Wenn man es sehr streng nimmt, hätten die Herausgeber von „Liebste Freundin!“ die Sammlung der erhaltenen Briefe Jane Austens auch „Liebste Schwester!“ nennen können. Immerhin ist Cassandra Austen die häufigste Adressatin, nebst anderen Familienmitgliedern und ja, Freundinnen der Autorin, deren 250. Geburtstag im vergangenen Dezember Anlass für die gelungene Neuübersetzung ihrer Korrespondenzen ist. Austen selbst hätte diese Spitzfindigkeit wohl albern gefunden. Die 161 Briefe, die sie zwischen 1796 und ihrem Tod im Jahr 1817 verfasste, offenbaren allerlei über Leben und Alltag der Frau, die vielen als Begründerin des modernen Romans gilt.
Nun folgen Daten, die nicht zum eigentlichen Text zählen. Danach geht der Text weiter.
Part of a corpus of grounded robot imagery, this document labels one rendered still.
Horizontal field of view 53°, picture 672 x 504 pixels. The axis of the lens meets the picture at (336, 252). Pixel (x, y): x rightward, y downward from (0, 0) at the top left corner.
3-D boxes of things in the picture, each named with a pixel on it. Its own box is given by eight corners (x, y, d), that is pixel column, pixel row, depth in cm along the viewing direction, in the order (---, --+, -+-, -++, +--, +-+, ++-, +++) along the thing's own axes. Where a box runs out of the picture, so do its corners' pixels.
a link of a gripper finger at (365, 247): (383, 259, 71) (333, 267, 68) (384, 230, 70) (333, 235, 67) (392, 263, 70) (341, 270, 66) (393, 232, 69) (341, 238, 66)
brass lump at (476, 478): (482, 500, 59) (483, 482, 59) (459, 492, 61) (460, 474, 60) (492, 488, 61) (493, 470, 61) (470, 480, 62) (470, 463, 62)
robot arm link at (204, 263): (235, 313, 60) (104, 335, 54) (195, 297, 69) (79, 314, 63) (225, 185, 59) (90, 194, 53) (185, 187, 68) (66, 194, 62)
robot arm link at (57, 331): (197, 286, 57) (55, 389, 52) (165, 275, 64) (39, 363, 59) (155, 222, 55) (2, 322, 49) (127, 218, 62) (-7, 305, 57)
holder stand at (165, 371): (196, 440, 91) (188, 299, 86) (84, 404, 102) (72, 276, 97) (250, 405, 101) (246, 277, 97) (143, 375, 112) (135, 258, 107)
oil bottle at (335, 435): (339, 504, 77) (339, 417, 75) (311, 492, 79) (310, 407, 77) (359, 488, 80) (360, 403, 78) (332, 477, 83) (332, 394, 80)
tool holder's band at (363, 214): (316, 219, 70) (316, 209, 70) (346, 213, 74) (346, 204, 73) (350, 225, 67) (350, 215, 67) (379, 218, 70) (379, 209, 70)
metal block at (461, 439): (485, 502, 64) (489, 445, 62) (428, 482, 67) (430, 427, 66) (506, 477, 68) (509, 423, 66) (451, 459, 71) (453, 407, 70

Sie zeugen aber auch von einer scharfen Beobachtungsgabe, sind Spiegel der Gesellschaft Englands im ausgehenden 18. Jahrhundert, die Jane Austen in ihren Werken so treffend porträtiert. „Liebste Freundin!“ richtet sich an Verehrer der Autorin, liest sich aber erstaunlich modern und hält Überraschungen für alle bereit, die sich darauf einlassen.KBK
Jane Austen:
„Liebste Freundin!“. Manesse, 511 Seiten; 45 Euro.